Howard Bashman was having similar thoughts at How Appealing. My attention was caught by a post titled When should a federal appellate court change its prediction of how a state court of last resort would rule on a question of state law?
The case that prompted the post at How Appealing is the Third Circuit case of Jaworowski v. Ciasulli, case no. 05-1423 (June 18, 2007), in which the district court had granted a motion to dismiss on statute of limitations grounds, feeling itself bound by a nearly 20-years-old Third Circuit Court of Appeals determination of the state law question. The New Jersey Supreme Court still hadn’t weighed in on the issue, so the Third Circuit took another look at the issue on appeal and, based on intervening state developments, decided the New Jersey Supreme Court would decide the issue differently than the Third Circuit had predicted it would nearly 20 years earlier.
Here is Bashman’s invitation to consider the hypo:
It is interesting to consider whether it would have been appropriate, in the first instance, for the federal district court to ignore the earlier Third Circuit ruling if the federal district court were confident that the earlier Third Circuit ruling had incorrectly predicted how New Jersey’s highest court would rule on the issue presented, even though New Jersey’s highest court hadn’t yet ruled on the issue.

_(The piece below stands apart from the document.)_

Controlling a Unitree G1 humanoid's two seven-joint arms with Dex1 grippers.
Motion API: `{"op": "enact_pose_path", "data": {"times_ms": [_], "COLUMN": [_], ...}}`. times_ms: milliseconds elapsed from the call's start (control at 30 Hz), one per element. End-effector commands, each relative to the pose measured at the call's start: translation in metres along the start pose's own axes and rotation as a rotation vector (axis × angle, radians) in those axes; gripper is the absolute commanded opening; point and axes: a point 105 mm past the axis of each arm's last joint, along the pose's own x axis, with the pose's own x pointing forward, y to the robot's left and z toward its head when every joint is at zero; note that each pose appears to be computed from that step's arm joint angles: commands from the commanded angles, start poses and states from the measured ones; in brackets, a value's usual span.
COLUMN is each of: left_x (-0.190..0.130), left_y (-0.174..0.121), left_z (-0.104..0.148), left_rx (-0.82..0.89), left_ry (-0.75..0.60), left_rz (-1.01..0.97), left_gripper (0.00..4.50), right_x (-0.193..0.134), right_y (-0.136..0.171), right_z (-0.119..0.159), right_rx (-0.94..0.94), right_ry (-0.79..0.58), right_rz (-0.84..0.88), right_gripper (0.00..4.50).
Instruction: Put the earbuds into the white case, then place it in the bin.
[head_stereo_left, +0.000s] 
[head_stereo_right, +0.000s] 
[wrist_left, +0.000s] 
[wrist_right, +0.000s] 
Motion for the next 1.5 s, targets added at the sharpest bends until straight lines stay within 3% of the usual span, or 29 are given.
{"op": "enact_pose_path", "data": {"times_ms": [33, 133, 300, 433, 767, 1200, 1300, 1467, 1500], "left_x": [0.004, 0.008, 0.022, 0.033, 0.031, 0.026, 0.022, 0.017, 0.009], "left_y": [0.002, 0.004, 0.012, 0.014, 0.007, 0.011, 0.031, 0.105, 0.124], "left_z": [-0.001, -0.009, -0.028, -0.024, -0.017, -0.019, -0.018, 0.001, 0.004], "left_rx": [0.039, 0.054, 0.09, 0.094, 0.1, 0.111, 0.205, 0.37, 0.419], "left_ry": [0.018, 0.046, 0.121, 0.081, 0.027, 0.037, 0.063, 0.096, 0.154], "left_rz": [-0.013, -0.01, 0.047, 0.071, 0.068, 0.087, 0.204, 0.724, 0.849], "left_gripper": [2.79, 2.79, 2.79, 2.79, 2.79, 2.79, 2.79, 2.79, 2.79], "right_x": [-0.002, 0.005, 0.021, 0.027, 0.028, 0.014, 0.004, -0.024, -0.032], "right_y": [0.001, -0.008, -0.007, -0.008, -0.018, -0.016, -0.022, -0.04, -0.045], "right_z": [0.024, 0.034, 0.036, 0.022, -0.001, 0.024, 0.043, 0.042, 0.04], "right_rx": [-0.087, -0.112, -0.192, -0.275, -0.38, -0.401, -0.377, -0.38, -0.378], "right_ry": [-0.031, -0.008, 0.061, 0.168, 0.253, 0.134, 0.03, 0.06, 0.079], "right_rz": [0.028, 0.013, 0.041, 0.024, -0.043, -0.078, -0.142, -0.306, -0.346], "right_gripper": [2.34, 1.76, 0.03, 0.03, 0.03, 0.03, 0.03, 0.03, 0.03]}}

Of course, a district court is bound to follow the decisions of its circuit court of appeals. But should that extend to questions of how a state’s highest court would decide a state law question? After all, case after case says that a federal court must determine how a state’s highest court would decide the issue, and case after case looks to state intemediate appellate court decisions, state statutes, legislative histories, etc.
It seems to me that a federal court decision on state law has a limited shelf life. Such a determination in the absence of a decision from the state’s high court is, by definition, a prediction subject to being proven wrong. And the older the federal decision, the greater the chance that state law has changed in the interim.
A logical compromise between the two principles would be for the district court to start with the court of appeals decision and then evaluate whether the analysis still holds up in light of intervening events at the state level. If there were no changes in legislation, no new decisions, or other changes that would influence the question, then the district court would be bound to follow the circuit court determination. But if there were intervening changes at the state court level, the district court logically should have to evaluate them in the context of the circuit court’s prior analysis to see if they change the result.
I kow it sounds blasphemous to suggest that a district court should not be bound by its circuit court in any situation, but it seems the practical result in this scenario.